**TASK STATEMENT**
From the records below, output exactly the lines running from the line containing "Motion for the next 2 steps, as" through the line containing "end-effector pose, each", and no others.

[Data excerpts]

* * * * * * * * *

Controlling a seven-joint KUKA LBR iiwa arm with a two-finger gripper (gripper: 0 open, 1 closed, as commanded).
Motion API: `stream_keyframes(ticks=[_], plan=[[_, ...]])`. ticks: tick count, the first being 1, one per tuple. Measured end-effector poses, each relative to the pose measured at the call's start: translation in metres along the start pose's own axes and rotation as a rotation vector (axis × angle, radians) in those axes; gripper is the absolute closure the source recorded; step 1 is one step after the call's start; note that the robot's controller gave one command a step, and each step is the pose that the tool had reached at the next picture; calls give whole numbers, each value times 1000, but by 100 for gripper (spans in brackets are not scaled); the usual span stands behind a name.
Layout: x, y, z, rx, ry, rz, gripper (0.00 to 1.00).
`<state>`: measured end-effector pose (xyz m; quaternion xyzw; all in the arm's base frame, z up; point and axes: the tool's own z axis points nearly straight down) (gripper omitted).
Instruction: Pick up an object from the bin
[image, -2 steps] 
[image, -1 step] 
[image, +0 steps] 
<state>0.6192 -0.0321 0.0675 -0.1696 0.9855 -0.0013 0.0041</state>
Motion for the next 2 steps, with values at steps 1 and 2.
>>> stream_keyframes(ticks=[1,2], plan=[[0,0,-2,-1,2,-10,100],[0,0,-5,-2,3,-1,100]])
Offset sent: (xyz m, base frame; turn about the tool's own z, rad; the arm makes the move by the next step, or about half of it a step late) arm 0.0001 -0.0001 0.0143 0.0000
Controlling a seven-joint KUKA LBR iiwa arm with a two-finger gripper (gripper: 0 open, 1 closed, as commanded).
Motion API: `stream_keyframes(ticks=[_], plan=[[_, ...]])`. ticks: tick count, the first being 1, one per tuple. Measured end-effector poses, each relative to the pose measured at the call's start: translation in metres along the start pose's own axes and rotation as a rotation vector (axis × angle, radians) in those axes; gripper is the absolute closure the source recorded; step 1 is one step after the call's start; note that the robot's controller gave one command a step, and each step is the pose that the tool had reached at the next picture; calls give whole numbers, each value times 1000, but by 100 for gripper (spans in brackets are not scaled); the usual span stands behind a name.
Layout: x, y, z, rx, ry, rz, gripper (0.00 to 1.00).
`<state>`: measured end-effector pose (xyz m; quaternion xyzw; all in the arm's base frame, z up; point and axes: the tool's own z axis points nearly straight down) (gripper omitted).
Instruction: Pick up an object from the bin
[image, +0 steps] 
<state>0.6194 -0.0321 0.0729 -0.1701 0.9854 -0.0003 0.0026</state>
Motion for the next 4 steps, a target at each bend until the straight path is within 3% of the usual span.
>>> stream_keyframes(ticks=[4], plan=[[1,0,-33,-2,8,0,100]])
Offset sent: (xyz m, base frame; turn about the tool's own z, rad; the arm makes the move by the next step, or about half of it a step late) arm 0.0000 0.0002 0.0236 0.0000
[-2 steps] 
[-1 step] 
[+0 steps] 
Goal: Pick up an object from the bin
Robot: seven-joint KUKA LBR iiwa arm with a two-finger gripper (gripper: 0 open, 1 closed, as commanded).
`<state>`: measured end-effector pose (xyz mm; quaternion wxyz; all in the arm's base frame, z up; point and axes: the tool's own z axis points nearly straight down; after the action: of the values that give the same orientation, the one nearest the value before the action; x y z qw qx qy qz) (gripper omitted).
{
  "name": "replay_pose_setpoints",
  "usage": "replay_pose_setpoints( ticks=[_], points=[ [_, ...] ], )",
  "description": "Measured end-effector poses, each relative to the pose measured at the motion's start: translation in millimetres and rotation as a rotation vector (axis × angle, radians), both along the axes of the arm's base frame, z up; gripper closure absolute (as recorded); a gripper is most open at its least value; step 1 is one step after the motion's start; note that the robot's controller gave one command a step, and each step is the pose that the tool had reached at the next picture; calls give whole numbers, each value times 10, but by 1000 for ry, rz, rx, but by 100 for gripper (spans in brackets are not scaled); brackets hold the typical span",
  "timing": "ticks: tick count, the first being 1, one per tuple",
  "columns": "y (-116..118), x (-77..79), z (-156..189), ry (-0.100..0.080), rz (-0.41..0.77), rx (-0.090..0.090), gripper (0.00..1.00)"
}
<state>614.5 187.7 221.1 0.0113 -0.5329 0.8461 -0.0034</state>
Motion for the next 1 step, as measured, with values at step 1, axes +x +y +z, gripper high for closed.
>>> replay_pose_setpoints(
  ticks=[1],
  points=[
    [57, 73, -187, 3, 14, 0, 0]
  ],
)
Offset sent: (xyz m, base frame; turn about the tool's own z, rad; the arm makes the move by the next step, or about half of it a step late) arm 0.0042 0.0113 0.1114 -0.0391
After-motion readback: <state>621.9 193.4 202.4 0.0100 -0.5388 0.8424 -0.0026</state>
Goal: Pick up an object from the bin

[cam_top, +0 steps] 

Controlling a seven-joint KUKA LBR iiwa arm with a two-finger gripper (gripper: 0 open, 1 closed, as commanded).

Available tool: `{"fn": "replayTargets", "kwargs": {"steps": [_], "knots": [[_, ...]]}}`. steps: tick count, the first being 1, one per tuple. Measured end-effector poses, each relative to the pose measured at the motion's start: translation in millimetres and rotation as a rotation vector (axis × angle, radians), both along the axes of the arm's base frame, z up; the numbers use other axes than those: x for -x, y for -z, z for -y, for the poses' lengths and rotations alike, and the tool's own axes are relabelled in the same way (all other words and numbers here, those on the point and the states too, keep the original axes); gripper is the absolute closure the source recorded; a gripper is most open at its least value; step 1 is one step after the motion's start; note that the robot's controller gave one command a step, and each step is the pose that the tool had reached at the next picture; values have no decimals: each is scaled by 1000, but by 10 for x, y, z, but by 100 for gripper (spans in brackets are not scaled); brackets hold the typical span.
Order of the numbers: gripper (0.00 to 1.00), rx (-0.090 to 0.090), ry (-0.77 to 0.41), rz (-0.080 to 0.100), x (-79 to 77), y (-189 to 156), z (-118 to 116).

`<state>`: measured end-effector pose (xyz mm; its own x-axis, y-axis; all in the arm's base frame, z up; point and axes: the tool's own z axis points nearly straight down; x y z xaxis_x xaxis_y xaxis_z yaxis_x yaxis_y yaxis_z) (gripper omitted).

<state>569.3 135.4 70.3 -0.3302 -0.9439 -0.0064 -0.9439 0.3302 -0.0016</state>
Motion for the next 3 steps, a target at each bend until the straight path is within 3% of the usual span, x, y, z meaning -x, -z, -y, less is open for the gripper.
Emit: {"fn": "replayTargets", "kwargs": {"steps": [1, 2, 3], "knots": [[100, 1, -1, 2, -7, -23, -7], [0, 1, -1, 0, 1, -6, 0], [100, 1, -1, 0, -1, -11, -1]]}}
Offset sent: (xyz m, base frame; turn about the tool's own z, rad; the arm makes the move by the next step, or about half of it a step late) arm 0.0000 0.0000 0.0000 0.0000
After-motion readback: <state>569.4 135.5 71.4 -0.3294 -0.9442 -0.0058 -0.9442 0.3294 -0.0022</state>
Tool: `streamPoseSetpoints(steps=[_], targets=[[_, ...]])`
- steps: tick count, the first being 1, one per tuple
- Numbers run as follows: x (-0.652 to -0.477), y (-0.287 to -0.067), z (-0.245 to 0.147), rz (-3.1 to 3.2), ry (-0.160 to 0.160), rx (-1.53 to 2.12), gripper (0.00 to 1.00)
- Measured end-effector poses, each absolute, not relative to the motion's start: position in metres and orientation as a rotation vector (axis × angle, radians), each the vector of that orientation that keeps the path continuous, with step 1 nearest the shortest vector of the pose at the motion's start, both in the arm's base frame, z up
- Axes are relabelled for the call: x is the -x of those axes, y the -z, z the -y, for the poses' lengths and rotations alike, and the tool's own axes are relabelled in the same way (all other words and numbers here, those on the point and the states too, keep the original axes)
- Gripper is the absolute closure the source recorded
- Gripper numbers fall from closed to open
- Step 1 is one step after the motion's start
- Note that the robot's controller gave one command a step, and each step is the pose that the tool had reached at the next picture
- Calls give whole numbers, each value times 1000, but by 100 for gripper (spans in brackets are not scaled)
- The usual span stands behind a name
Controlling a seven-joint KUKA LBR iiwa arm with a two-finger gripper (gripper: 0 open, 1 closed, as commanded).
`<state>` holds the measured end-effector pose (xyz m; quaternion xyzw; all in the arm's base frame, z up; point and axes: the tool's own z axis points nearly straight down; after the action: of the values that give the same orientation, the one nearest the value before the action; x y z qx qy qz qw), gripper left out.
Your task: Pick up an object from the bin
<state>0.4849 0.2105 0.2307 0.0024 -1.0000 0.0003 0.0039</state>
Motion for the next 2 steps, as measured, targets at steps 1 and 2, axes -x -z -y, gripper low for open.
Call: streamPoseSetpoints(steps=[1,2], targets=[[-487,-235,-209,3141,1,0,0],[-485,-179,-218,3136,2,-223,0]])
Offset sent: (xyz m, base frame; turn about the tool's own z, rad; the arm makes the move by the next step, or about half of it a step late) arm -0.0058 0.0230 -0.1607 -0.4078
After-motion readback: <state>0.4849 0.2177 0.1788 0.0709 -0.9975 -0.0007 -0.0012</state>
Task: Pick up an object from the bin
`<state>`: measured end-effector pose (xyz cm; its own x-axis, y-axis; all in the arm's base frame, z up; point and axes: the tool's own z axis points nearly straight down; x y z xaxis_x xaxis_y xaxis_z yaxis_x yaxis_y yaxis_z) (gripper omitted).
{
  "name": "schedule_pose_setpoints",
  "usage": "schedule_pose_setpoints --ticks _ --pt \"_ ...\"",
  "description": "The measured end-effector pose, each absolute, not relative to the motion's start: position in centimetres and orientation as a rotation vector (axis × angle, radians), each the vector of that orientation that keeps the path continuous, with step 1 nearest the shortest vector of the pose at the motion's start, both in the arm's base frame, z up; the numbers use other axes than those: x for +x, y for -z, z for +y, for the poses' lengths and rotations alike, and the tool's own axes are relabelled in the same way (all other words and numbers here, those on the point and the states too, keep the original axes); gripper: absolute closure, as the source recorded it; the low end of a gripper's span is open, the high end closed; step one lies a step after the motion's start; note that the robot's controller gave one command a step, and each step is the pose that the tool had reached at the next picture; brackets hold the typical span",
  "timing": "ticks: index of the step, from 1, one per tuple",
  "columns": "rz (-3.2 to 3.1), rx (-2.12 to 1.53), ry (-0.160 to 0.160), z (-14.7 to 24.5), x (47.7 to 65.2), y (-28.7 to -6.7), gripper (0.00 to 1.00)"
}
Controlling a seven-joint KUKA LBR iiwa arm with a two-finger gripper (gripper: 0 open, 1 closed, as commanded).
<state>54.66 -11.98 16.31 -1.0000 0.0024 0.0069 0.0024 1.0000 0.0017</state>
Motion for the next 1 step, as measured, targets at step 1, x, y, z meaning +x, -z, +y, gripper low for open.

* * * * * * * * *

**WRITTEN SOLUTION**
Motion for the next 2 steps, as measured, targets at steps 1 and 2, axes -x -z -y, gripper low for open.
Call: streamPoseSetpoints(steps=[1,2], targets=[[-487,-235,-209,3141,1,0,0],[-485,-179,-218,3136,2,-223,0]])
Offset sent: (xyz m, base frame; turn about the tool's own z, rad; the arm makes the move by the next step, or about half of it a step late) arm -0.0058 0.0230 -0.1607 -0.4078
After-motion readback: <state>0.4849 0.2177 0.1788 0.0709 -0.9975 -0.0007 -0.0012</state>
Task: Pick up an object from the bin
`<state>`: measured end-effector pose (xyz cm; its own x-axis, y-axis; all in the arm's base frame, z up; point and axes: the tool's own z axis points nearly straight down; x y z xaxis_x xaxis_y xaxis_z yaxis_x yaxis_y yaxis_z) (gripper omitted).
{
  "name": "schedule_pose_setpoints",
  "usage": "schedule_pose_setpoints --ticks _ --pt \"_ ...\"",
  "description": "The measured end-effector pose, each absolute, not relative to the motion's start: position in centimetres and orientation as a rotation vector (axis × angle, radians), each the vector of that orientation that keeps the path continuous, with step 1 nearest the shortest vector of the pose at the motion's start, both in the arm's base frame, z up; the numbers use other axes than those: x for +x, y for -z, z for +y, for the poses' lengths and rotations alike, and the tool's own axes are relabelled in the same way (all other words and numbers here, those on the point and the states too, keep the original axes); gripper: absolute closure, as the source recorded it; the low end of a gripper's span is open, the high end closed; step one lies a step after the motion's start; note that the robot's controller gave one command a step, and each step is the pose that the tool had reached at the next picture; brackets hold the typical span",

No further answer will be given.